В 1818 году, ровно через шесть лет после нашествия французов, в один прекрасный майский вечер, в густой липовой роще, под тению ветвистой черемухи, отдыхал после продолжительной прогулки с гостями: своими помещик села Утешина. За большим чайным столом сидела хозяйка, молодая, прекрасная женщина. В исполненных неизъяснимой любви голубых глазах ее, устремленных на двух прелестных малюток, которые играли на ковре, разостланном у ее ног, можно было ясно прочесть все счастие доброй матери и нежной супруги. Муж ее, молодой человек лет тридцати, разговаривал с стариком, который, опираясь на трость с прекурьезным сердоликовым набалдашником, смотрел также не спуская глаз на детей. Их слушал, по-видимому, с большим вниманием, пожилой человек в сером ополченном кафтане с золотыми погончиками; немного поодаль, развалясь на широкой дерновой скамье, курил из огромной пенковой трубки мужчина лет за сорок, высокой и дородной, в полевом кафтане и зеленом кожаном картузе. Подле самого стола, прислонясь спиною к дереву, стоял в форменном сюртуке кавалерийской штаб-офицер с веселым румяным лицом и видный собою; он перелистывал небольшую книжку и беспрестанно улыбался.
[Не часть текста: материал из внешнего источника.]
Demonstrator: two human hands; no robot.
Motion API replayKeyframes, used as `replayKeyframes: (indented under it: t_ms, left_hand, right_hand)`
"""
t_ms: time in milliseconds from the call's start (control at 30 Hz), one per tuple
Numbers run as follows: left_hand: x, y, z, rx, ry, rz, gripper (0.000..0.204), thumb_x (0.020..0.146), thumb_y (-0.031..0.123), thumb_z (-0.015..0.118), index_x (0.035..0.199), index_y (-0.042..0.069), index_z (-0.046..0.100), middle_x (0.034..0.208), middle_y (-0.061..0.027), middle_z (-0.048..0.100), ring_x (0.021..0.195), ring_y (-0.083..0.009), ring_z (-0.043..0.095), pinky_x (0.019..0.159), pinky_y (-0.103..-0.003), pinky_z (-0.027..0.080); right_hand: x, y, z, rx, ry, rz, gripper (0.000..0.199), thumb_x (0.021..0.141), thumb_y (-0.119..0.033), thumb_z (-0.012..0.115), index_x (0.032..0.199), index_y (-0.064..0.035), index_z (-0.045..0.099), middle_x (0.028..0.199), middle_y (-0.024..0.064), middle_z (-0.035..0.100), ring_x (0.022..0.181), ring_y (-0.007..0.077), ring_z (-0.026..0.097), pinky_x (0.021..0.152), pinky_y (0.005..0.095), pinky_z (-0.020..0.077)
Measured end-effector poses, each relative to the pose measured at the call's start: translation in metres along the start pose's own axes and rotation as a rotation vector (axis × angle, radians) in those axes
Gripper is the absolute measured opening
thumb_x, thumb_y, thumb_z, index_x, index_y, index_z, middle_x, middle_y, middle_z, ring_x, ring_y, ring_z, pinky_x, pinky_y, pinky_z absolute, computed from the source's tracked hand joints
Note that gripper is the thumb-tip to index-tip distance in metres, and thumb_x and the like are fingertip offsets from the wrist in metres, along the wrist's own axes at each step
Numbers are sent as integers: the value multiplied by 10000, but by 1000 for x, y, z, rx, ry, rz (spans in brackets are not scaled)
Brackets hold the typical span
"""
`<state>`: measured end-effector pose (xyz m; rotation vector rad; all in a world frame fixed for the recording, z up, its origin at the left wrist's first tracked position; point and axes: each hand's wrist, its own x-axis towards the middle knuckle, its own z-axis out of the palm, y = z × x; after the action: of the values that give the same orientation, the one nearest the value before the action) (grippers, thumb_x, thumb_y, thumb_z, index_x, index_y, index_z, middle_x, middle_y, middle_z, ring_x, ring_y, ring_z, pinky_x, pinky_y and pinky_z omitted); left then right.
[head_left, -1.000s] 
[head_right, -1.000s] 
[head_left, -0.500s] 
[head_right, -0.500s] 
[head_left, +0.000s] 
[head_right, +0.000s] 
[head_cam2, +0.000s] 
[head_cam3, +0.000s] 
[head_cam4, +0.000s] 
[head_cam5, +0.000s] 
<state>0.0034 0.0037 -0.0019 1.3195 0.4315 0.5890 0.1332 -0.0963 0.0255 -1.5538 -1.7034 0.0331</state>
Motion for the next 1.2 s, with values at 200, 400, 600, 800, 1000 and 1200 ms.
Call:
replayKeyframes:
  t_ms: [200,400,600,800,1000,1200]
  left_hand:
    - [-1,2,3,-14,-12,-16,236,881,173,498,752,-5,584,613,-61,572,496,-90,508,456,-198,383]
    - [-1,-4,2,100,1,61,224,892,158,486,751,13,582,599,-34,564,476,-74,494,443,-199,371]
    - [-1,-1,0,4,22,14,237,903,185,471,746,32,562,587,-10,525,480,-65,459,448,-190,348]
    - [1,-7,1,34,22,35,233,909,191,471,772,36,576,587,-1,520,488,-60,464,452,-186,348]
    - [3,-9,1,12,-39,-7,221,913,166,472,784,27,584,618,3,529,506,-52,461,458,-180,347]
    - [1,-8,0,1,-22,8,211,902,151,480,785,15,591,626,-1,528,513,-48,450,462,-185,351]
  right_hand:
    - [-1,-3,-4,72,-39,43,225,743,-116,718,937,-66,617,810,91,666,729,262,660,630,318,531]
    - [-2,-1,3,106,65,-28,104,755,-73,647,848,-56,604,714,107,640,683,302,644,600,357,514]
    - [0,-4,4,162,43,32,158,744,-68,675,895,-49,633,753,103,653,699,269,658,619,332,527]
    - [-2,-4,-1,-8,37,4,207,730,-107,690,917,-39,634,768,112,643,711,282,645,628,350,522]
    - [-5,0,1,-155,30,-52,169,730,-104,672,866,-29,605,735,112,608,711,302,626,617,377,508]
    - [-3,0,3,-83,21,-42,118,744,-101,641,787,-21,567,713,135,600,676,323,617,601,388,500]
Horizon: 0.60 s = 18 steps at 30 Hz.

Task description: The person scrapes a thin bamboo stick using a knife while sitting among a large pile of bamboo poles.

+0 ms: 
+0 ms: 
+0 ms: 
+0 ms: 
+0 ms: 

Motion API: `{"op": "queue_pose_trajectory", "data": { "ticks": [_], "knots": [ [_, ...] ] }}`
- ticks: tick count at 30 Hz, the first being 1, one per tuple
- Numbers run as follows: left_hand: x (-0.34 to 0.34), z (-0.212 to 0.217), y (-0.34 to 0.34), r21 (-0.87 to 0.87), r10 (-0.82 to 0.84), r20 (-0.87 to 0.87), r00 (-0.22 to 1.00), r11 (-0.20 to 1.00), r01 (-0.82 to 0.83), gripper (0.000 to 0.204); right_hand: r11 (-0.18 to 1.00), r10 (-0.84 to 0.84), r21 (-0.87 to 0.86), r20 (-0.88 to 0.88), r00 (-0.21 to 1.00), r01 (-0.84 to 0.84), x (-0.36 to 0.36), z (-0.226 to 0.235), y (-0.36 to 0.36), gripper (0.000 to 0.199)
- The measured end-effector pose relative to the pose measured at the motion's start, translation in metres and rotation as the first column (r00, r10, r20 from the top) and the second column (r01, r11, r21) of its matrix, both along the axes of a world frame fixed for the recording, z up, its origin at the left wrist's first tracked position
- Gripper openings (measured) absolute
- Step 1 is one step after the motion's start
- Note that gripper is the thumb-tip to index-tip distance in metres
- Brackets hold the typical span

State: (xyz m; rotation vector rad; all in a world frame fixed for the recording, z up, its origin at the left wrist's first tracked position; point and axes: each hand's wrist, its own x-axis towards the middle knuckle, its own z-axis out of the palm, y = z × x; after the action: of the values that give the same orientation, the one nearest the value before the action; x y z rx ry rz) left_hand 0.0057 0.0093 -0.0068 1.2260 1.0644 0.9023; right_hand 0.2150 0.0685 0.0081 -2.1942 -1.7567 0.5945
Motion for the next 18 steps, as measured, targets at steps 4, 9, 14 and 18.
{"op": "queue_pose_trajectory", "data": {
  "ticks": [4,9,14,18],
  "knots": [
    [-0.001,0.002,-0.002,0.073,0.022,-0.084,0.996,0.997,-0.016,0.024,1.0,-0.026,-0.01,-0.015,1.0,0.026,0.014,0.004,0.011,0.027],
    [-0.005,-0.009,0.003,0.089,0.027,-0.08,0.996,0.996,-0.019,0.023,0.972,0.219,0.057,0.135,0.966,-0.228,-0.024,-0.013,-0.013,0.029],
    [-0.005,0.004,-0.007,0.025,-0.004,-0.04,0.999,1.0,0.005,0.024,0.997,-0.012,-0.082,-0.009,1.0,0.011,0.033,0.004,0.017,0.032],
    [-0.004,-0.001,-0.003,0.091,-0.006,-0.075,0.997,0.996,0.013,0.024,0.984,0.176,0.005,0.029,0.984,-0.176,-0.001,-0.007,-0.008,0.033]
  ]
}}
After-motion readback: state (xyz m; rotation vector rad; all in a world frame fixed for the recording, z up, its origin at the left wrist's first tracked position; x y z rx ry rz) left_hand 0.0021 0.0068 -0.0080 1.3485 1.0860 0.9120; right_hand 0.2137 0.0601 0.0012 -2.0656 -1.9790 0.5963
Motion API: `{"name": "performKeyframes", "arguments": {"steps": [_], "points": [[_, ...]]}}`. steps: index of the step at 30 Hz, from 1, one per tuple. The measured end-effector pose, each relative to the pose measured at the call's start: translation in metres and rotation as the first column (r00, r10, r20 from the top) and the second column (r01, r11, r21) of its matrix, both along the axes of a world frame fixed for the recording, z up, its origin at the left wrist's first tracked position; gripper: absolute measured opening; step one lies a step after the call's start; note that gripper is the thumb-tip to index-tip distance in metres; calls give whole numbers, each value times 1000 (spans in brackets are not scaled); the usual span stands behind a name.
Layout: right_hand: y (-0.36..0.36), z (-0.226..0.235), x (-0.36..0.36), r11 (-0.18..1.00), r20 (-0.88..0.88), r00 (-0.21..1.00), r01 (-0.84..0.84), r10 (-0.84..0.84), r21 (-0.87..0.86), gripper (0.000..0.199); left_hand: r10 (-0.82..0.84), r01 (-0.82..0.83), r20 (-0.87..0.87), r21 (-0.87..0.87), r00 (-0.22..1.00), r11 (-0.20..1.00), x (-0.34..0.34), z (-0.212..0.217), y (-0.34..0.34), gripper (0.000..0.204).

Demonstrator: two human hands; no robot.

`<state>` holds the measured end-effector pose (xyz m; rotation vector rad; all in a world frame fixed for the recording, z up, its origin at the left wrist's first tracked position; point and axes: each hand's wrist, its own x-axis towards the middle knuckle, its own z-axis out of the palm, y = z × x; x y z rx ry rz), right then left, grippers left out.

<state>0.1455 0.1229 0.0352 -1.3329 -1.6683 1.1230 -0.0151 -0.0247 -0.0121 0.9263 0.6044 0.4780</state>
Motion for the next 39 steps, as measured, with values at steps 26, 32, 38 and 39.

— Как хочешь, племянник, — сказал старик, приставив к дереву свою трость и вынимая из кармана резную табакерку из слоновой кости, — я не согласен с тобою: мне кажется, не сын походит на тебя, а дочь; а сын весь в матушку. Не правда ли, Оленька?

— Нет, дядюшка, — отвечала молодая женщина, — они оба походят на Волдемара.

— Так, так, сударыня! — продолжал старик, улыбаясь. — Как бишь у вас эта песня-то поется: Во всем я вижу образ твой?.. Да что это за новая игрушка у твоего Николеньки? Ба! ружье с штыком!

— Это подарок нашего доброго городничего.

— Зарядьева? Ну что, Ильменев, ты вчера был в городе — здоров ли он?

— Слава богу, батюшка Николай Степанович! — отвечал господин в ополченном кафтане, — здоров, да только в больших горях. Ему прислали из губернии, вдобавок к его инвалидной команде, таких уродов, что он не знает, что с ними и делать. Уж ставил, ставил их по ранжиру — никак не уладит! У этого левое плечо выше правого, у того одна нога короче другой, кривобокие да горбатые — ну срам взглянуть! Вчера, сердечный! пробился с ними все утро, да так и бросил.

— Полно читать, Зарецкой, — сказал хозяин, обращаясь к кавалеристу, который продолжал перелистывать книгу, — в первый день после шестилетней разлуки нам, кажется, есть о чем поговорить.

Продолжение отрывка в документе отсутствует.